• **DIRECTIONS FOR THIS TASK**
Copy exactly the lines that run from the one containing "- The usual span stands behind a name" through the end of the entries, both ends included.

• **RECORDS SHOWN**

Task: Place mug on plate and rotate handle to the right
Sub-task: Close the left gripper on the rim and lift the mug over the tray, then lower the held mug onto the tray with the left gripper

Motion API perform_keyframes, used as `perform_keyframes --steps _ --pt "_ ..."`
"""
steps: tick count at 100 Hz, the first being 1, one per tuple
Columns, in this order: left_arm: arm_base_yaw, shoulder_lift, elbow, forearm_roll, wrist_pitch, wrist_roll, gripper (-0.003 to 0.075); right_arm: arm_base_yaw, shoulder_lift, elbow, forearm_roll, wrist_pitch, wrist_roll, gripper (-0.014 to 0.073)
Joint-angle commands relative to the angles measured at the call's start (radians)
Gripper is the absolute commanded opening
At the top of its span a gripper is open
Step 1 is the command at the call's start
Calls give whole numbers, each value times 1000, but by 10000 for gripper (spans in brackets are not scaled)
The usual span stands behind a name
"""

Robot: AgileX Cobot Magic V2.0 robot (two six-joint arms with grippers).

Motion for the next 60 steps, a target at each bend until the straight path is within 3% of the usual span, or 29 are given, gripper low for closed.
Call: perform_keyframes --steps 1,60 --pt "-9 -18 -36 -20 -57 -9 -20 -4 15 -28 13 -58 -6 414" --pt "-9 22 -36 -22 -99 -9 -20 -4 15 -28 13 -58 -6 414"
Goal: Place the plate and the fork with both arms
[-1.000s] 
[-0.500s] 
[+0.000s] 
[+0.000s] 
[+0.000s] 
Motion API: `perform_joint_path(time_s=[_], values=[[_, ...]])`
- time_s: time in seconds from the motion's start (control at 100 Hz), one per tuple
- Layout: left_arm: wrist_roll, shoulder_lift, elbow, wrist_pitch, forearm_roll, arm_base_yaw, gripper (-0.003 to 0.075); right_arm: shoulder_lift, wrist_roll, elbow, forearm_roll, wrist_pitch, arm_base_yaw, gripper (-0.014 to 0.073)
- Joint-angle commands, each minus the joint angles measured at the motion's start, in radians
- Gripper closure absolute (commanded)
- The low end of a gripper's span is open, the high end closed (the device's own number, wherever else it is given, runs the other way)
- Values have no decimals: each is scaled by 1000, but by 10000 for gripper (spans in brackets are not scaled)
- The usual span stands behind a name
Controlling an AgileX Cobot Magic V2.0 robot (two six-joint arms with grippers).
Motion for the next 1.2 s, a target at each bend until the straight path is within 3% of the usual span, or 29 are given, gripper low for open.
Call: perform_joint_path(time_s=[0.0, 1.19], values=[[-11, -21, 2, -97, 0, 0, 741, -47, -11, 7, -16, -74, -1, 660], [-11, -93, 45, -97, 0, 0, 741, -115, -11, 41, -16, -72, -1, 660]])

• **ANSWER TO THE PROBLEM**
- The usual span stands behind a name
Controlling an AgileX Cobot Magic V2.0 robot (two six-joint arms with grippers).
Motion for the next 1.2 s, a target at each bend until the straight path is within 3% of the usual span, or 29 are given, gripper low for open.
Call: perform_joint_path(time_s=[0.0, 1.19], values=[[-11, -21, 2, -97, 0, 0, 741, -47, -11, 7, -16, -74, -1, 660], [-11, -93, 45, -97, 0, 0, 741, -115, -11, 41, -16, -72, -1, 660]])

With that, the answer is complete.